Why does representation matter to you?

Representation matters most to me because it’s how someone can determine what is possible for them. Representation is important to a lot of people because they are able to see themselves and that brings validation. It gives them a sense of belonging. It gives them a sense of worth. For me, what’s most important is that representation can lay out what’s possible. When you see a person who looks like you on screen who is being a leader, who is being a romantic, who is being a flawed human being, who’s being someone that’s struggling with their own lives, it gives you a sense that “okay, I can go through those things, and I can still triumph, and I can still make my way through and handle what life throws at me because I see other people also doing that on screen. It’s possible for me to achieve that.” It informs so many other aspects of self-worth and one’s own security as a person. With representation comes a better understanding of one’s self. As we see more kinds of Asian American representation, I hope this increase offers more chances for people to see who they can strive to be.

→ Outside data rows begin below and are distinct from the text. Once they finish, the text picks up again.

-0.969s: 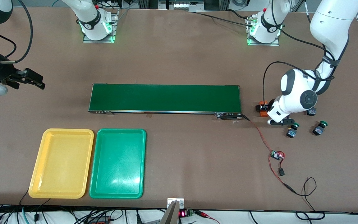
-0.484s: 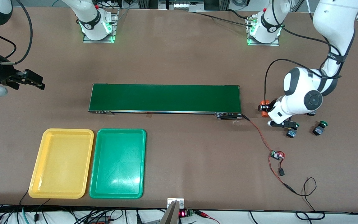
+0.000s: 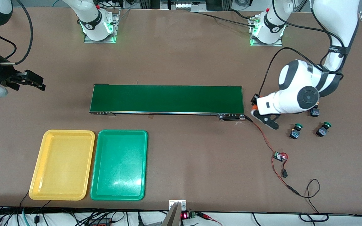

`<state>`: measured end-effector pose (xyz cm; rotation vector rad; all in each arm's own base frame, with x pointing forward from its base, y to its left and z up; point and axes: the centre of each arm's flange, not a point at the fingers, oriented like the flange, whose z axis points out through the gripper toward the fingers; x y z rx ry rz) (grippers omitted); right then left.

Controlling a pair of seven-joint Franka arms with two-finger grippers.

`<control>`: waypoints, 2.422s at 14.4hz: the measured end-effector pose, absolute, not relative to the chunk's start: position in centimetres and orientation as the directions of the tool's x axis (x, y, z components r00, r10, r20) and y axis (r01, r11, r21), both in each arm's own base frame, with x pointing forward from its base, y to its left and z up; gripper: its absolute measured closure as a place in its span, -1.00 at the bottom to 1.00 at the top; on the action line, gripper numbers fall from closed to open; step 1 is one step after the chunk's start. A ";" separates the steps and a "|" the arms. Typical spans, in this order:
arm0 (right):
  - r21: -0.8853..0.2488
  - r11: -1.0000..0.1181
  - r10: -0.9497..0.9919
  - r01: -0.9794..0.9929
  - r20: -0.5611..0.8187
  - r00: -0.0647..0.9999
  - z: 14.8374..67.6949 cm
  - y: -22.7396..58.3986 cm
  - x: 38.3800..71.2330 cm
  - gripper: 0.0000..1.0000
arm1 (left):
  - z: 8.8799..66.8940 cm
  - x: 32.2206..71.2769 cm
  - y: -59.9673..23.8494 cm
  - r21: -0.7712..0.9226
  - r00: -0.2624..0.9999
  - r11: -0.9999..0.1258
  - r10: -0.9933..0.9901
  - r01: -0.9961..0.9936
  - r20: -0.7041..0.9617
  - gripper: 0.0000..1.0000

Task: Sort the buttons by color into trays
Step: 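Carry the orange cylinder onto the conveyor belt and open the left gripper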

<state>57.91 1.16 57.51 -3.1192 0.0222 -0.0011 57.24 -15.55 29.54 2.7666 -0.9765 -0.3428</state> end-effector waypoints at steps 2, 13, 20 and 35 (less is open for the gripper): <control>-0.022 -1.000 -0.014 -0.014 0.000 1.000 57.5 1.1 57.9 -1.00 | 29.5 56.4 -18.2 0.278 0.609 -0.612 -0.786 -0.740 -0.108 0.00; -0.022 -0.999 -0.042 -0.042 -0.003 0.999 57.3 -0.4 58.0 -1.00 | 26.5 53.1 -25.1 0.327 0.013 -0.024 -0.999 -0.945 -0.034 0.00; -0.022 -0.999 -0.049 -0.049 -0.003 0.999 57.3 -0.9 58.0 -1.00 | 24.2 52.7 -28.0 0.283 -0.044 0.045 -0.999 -0.958 0.011 -0.24; -0.021 -0.999 -0.049 -0.049 -0.011 0.999 56.8 -0.9 58.3 -1.00 | 38.7 60.3 -21.5 0.003 -0.036 0.036 -0.998 -0.999 -0.061 -1.00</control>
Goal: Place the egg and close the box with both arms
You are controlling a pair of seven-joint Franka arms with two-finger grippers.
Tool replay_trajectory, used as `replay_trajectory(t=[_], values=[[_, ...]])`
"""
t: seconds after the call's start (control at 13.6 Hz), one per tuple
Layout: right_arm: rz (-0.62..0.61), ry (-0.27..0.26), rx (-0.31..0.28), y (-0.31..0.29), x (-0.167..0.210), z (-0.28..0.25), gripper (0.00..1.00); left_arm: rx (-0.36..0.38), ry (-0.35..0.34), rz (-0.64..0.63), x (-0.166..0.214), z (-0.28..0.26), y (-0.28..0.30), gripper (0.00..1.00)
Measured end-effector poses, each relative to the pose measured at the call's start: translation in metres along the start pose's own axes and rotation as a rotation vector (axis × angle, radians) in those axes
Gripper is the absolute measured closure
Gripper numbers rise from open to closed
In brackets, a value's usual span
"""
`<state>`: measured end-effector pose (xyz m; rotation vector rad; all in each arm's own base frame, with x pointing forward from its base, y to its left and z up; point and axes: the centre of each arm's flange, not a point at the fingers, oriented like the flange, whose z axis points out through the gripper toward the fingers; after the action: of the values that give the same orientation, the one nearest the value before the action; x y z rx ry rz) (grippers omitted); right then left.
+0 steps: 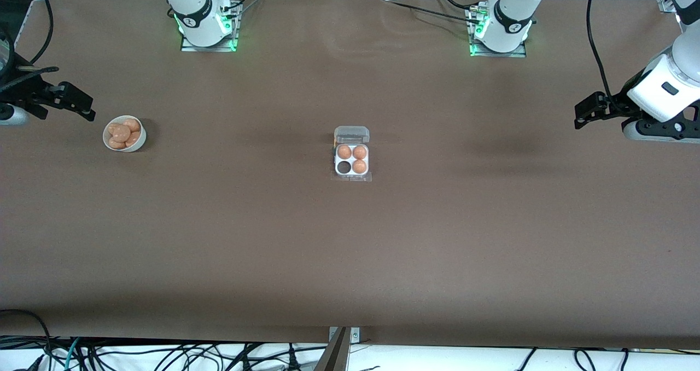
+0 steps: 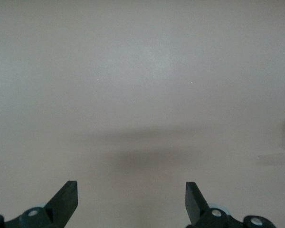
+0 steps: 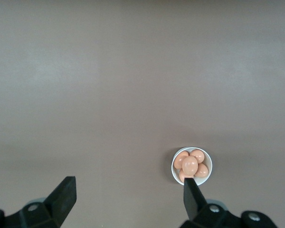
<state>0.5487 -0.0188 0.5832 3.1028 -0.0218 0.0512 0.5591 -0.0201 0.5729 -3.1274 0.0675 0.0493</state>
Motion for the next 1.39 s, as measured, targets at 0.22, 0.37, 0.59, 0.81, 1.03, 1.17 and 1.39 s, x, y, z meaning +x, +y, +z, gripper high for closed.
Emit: replay_trajectory(t=[0.22, 0.37, 0.59, 0.81, 1.03, 1.17, 1.39], values=[[0.000, 0.000, 0.000, 0.0000, 0.0000, 0.0000, 0.00, 0.000, 0.000, 0.001, 0.0000, 0.0000, 0.0009, 0.00], [0.000, 0.000, 0.000, 0.0000, 0.0000, 0.0000, 0.00, 0.000, 0.000, 0.001, 0.0000, 0.0000, 0.0008, 0.00], [0.000, 0.000, 0.000, 0.0000, 0.0000, 0.0000, 0.00, 0.000, 0.000, 0.000, 0.0000, 0.0000, 0.0008, 0.00], [0.000, 0.000, 0.000, 0.0000, 0.0000, 0.0000, 0.00, 0.000, 0.000, 0.000, 0.0000, 0.0000, 0.0008, 0.00], [0.000, 0.000, 0.000, 0.0000, 0.0000, 0.0000, 0.00, 0.000, 0.000, 0.005, 0.0001, 0.0002, 0.0036, 0.00], [0.000, 0.000, 0.000, 0.0000, 0.0000, 0.0000, 0.00, 0.000, -0.003, 0.009, 0.0009, 0.0018, 0.0058, 0.00], [0.000, 0.000, 0.000, 0.0000, 0.0000, 0.0000, 0.00, 0.000, -0.004, 0.010, 0.0011, 0.0024, 0.0063, 0.00]])
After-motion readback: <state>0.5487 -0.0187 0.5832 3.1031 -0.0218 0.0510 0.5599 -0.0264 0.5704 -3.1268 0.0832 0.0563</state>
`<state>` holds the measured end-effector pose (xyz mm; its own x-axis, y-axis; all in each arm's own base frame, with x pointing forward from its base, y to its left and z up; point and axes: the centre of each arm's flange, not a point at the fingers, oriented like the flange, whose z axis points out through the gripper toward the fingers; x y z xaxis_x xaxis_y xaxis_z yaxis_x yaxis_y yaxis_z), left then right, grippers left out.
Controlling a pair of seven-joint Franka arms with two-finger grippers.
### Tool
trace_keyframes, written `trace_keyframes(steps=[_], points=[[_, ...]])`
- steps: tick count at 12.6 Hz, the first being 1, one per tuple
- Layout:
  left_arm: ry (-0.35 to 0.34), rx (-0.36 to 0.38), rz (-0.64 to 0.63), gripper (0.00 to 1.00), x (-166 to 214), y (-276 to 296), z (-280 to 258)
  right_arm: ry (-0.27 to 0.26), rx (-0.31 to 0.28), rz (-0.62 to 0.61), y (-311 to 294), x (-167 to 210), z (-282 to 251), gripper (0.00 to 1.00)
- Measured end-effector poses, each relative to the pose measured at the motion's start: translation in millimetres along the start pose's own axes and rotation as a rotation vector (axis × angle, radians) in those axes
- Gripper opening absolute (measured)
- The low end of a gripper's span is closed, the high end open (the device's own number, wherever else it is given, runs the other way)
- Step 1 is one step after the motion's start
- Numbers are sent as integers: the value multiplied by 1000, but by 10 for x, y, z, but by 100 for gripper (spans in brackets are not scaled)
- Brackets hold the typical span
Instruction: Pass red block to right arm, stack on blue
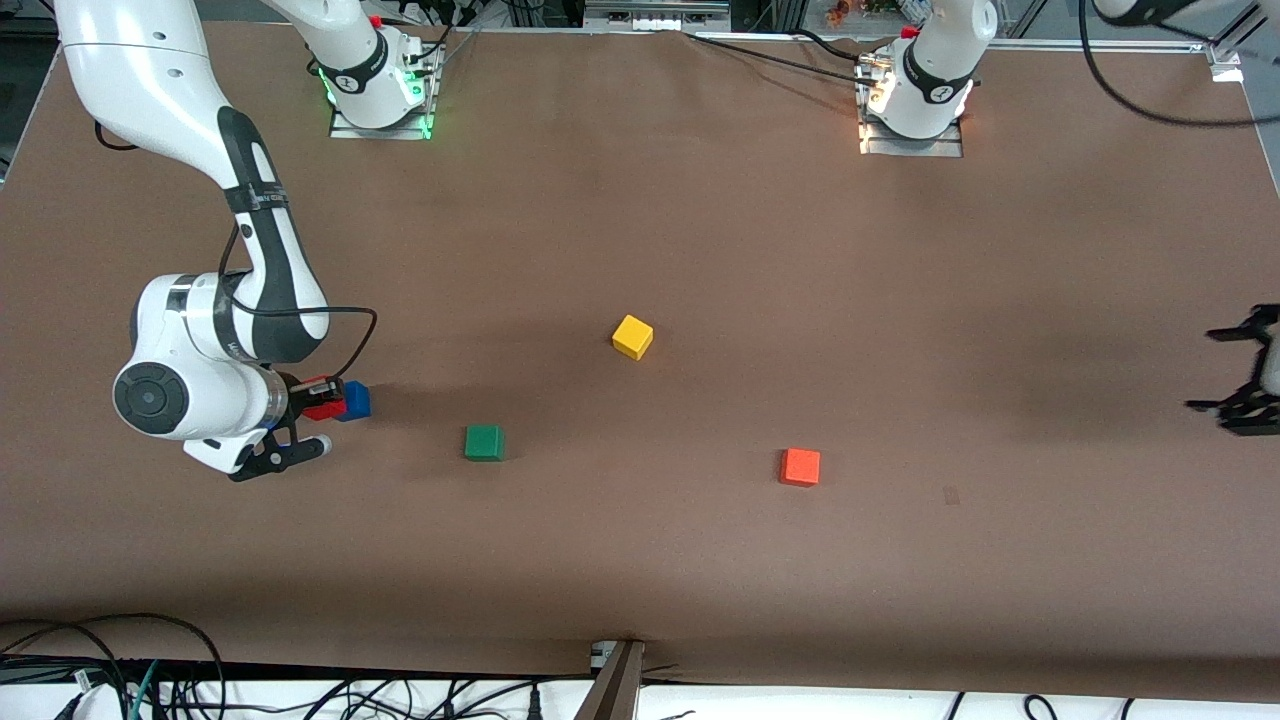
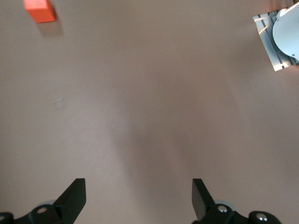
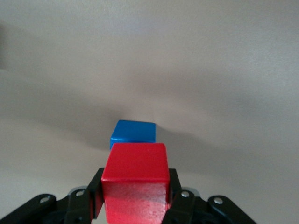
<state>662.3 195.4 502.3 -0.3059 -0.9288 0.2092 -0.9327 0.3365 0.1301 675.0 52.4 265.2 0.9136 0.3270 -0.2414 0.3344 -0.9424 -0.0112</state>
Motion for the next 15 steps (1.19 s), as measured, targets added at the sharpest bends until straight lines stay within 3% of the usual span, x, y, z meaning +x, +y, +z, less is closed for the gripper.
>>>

What's something that's been on your mind lately?

Especially as the topic of Asian-Americanness becomes more prevalent, it’s necessary to remind people that being Asian American covers such a wide range of experiences and is not just being a Korean-American, a Chinese-American, or a Japanese-American, but it really spans the conversation of different countries, whether you’re Hmong or you’re Cambodian or your Laotian, or if you’re mixed or if your skin color is lighter or darker, or your sexuality. I don’t think that three movies released in August 2018 will be known as the only movies within Asian-American cinema. It’s my hope that these are just the starting point of which we can see more stories that reflect the Asian-American experience because we just have a long way to go and so much ground to catch up in terms of how we are seen in this medium.